My wife died on new years eve after a long illness. For the last few years she was bed bound and I looked after her, with help from carers and with virtually no practical or emotional support from our two sons or their wives. We had no social life having relocated just before she became ill. I feel I am not grieving for her loss as she is free from pain and I grieved whist she was ill, but I am so angry and hurt about not getting support from the boys or their wives when she was ill. I suggested to one son his wife could support me at the funeral but I was told "I would be lucky" I think she does not do emotion. The other DIL lost her mun when she was 14 , and seems to have issues. At one stage she was not coming to the funeral and did not want to travel in the cortege. I felt I needed support so asked two nieces who were all happy to help. I don't think my sons were too happy about this but never said.

I have had no contact with the dau's in law, no visits to see how I was actually coping, no food parcels. On the advice of a counsellor from CRUISE I mentioned in in an email that I had been advised to tell them about my anger and hurt. I went to see grandson swim and his dad indicated he didn't want to talk then, No contact since even though he is only 40 min away. The other son, one phone call since the funeral. We always felt we were fitted in with visits and scarce telephone calls which we put down to pressure of work so nothing has really changed except I have now given up expecting anything. I know I can contact them but the anger and hurt is overpowering. I should say I have had many episodes of depression, anxiety, BPDO and bipolar which I think arose in part from stress caring for my wife. One of my sons helped in talking as he is a psychotherapist but nothing now, I know they miss their mum but they have support from their families. I am trying to build a life bit by bit but don't see much point. I am too busy being angry, a trait I picked up in childhood with dysfunctional parents, It just takes so long to meet new people

JacquiG Mon 04-Jun-18 10:44:30

So sorry to hear of your loss. There is some excellent advice from others here, but this may add something.
Why not organise a family lunch or dinner on a regular basis to catch up and keep in touch. Monthly, bi-monthly, it doesn't matter. Suggest you be frank but not angry, and speak of your hurt. Drink a toast to your wife.

What skills do you have? Can you offer them in a voluntary capacity to a charity or local organisation? As previously commented, work adds structure to a life. If you're a lawyer, take up a cause. If an accountant, help a charity? If a doctor, why not think about sitting on an Ethics Committee.

Your pain will lessen and the loss will diminish, but it takes a while. Find joy in tour grandchildren?

Ramblingrose22 Mon 04-Jun-18 10:50:54

Good morning peewww.

I am so sorry to hear about the loss of your wife.

Some good advice here. I just wanted to pick up a couple of things that echo my own experience.

Firstly, as Day6 has highlighted - you have said:

I am trying to build a life bit by bit but don't see much point.
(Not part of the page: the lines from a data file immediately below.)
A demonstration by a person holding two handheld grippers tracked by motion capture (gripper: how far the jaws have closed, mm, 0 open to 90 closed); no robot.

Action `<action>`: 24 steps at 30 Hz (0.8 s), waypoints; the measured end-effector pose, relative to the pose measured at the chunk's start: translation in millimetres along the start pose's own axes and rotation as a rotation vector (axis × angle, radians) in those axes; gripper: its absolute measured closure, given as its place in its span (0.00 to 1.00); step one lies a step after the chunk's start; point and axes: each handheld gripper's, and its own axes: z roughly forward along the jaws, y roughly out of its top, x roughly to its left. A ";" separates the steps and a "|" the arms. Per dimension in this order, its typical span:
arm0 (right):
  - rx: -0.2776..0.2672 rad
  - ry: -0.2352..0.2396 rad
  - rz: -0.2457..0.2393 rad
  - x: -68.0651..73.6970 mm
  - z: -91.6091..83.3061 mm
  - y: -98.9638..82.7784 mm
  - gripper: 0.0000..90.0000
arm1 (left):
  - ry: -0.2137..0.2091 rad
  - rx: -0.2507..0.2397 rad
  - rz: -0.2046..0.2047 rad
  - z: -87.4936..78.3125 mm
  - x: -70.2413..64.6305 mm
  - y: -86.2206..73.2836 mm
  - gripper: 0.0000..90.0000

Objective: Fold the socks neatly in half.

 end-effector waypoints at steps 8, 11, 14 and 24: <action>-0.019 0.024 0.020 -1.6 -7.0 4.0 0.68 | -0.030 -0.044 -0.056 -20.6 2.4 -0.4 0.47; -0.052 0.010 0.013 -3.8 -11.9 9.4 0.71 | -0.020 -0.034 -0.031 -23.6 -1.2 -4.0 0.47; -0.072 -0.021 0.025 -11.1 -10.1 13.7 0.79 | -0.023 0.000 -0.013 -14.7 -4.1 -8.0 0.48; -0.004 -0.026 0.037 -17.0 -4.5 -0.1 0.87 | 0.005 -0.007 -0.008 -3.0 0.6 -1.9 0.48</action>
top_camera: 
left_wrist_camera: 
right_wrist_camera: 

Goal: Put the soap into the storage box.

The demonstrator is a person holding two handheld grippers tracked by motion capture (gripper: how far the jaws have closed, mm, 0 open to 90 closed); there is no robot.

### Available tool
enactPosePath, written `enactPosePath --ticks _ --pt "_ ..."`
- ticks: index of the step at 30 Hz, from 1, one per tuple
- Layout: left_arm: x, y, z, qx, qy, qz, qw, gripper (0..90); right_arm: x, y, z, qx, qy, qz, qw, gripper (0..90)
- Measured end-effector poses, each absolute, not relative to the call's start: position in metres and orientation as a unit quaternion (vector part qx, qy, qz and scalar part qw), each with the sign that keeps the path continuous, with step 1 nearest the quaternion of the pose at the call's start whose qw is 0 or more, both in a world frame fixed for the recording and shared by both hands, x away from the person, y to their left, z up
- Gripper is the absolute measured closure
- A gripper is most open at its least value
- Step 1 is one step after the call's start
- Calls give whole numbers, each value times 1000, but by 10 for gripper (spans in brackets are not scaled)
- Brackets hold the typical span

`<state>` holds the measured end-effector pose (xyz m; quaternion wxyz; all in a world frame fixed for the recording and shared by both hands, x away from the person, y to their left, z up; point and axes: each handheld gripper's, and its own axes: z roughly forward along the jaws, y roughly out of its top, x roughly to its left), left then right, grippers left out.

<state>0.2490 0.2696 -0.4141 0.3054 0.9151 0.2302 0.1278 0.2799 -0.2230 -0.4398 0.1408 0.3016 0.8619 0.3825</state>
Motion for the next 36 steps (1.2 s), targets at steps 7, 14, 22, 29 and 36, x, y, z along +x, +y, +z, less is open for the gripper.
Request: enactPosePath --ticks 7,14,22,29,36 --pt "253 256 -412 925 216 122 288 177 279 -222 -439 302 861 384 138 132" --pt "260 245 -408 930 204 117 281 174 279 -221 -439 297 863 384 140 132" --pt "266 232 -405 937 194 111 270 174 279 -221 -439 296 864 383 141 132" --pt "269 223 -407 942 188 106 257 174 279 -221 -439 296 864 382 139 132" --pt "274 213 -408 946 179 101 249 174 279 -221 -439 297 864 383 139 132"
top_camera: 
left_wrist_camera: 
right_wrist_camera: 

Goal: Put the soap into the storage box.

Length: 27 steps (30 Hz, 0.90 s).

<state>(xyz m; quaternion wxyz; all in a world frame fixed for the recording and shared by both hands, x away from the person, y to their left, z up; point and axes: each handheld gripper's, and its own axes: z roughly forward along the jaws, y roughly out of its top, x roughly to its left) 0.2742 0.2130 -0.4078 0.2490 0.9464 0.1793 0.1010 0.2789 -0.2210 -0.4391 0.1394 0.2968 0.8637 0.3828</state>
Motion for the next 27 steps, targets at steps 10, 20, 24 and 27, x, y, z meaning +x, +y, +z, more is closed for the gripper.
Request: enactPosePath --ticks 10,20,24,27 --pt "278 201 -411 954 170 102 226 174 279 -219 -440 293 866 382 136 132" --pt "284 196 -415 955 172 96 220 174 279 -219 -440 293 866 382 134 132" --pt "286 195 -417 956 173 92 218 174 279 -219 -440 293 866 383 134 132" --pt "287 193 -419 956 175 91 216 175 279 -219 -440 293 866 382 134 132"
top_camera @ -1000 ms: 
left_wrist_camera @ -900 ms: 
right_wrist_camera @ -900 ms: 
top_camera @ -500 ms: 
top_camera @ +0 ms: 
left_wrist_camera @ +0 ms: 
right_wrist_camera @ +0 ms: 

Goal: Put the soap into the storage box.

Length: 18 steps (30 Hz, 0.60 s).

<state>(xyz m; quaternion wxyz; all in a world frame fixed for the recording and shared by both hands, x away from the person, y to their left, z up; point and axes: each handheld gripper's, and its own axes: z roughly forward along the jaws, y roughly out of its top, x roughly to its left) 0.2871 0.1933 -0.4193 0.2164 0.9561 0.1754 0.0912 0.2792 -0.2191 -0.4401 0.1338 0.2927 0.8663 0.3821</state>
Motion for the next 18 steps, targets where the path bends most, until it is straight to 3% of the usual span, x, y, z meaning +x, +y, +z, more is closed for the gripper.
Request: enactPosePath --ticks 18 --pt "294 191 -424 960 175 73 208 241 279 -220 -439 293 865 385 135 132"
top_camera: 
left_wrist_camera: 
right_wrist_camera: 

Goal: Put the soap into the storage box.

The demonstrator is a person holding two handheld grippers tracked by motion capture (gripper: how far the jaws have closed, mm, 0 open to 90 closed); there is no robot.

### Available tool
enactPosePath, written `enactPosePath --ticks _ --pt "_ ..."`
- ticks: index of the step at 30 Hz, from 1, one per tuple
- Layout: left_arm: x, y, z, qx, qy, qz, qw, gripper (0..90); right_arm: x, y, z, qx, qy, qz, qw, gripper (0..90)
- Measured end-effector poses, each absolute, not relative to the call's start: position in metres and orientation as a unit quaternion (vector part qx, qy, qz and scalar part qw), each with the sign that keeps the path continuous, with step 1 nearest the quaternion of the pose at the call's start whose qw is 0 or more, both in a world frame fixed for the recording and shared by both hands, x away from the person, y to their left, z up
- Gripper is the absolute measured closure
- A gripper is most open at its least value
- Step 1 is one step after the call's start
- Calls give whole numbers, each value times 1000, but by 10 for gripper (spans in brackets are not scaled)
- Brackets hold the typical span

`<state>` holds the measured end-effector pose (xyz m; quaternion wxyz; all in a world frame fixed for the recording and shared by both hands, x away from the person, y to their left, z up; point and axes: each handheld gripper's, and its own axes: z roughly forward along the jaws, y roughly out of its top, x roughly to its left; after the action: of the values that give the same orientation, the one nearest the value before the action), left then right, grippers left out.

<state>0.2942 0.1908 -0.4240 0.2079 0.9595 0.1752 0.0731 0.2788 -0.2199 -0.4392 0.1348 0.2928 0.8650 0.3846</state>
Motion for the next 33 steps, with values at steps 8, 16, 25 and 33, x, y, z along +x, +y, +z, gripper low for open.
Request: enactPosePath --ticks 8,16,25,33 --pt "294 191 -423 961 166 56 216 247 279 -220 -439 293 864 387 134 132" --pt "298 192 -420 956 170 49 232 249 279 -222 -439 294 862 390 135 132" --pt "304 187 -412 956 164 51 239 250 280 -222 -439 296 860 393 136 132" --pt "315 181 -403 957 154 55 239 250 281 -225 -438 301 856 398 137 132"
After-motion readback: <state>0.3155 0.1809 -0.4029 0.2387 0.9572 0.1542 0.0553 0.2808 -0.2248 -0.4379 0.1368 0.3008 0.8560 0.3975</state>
I am too busy being angry, a trait I picked up in childhood with dysfunctional parents

I too had a dysfunctional family (a bitter and twisted and emotionally distant mother and a father who was hardly ever there) and was angry for many years about the way I was treated. I had decided not to confront my mother about it as I didn't want to lose my inheritance.

I had every right to be angry but I couldn't get it out of my system for many years. It affected my marriage and held me back at work because I felt resentful, imagining that everyone else there had had a happy childhood and were happy generally, which may not have been the case.

By chance I came across someone who explained to me why my mother had treated me the way she did and then I understood. This helped me to accept that she was simply unable to behave like a "normal" parent and I actually felt sorry for her instead of angry - a great relief.

I now want to say something about your sons.

Is it possible that they too are grieving the loss of their mother and cannot bear to talk about it? Or maybe they have difficult wives who demand all their attention - or both? In general people don't know how to deal with others' grief.

You have indicated that you haven't always been close to your sons so it may be unrealistic to expect more from them at present.

My advice is to find ways to work through your anger and your grief otherwise you will not be able to move forward with your life. Some form of counselling may help. I suggest you tackle the dysfunctional parents part first as that may still be affecting you.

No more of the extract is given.